Available records Start Marker

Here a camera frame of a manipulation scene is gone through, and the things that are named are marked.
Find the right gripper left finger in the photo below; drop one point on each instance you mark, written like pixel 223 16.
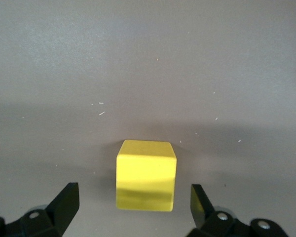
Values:
pixel 64 209

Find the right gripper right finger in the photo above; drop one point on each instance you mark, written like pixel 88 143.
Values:
pixel 199 212

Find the yellow wooden block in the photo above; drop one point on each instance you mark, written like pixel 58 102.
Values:
pixel 145 172

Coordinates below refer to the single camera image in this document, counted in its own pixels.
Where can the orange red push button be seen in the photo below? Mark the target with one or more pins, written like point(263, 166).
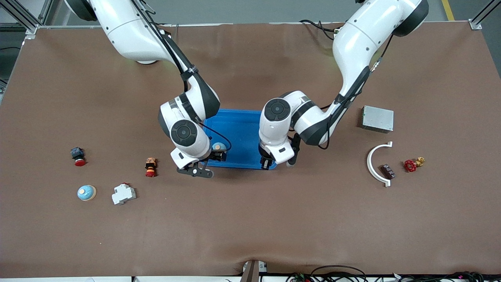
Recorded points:
point(150, 166)

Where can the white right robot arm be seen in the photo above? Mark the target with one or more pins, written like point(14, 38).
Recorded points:
point(129, 31)

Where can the white curved plastic bracket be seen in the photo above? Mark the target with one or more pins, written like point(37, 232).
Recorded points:
point(369, 162)

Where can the silver metal box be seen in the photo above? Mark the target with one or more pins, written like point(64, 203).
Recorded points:
point(377, 119)

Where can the blue dome bell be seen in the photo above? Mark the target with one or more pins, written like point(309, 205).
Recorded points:
point(86, 192)
point(218, 147)

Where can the black relay component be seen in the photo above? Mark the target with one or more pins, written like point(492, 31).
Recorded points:
point(388, 171)

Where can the white circuit breaker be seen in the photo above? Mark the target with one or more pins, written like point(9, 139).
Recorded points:
point(122, 195)

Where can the blue plastic tray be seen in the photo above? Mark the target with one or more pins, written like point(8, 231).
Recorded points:
point(242, 133)

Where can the red emergency stop button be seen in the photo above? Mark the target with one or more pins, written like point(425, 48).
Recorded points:
point(79, 161)

Available records End Marker

# [What is required]
Which lines of the records above hold the word "target"? Copy each of them.

# [Answer box]
Where can the orange red push button be seen in the photo below? Mark the target with one or more pins, written like point(263, 166).
Where can the white right robot arm be seen in the photo above? Mark the target with one or more pins, written like point(14, 38).
Where can the white curved plastic bracket be seen in the photo above? Mark the target with one or more pins, written like point(37, 232).
Where can the silver metal box be seen in the photo above? Mark the target with one or more pins, written like point(64, 203).
Where can the blue dome bell be seen in the photo above? Mark the target with one or more pins, written like point(309, 205).
Where can the black relay component be seen in the photo above? Mark the target with one or more pins, written like point(492, 31).
Where can the white circuit breaker be seen in the photo above? Mark the target with one or more pins, written like point(9, 139).
Where can the blue plastic tray be seen in the photo above? Mark the target with one or more pins, written like point(8, 231).
Where can the red emergency stop button be seen in the photo above? Mark the target with one or more pins, written like point(425, 48).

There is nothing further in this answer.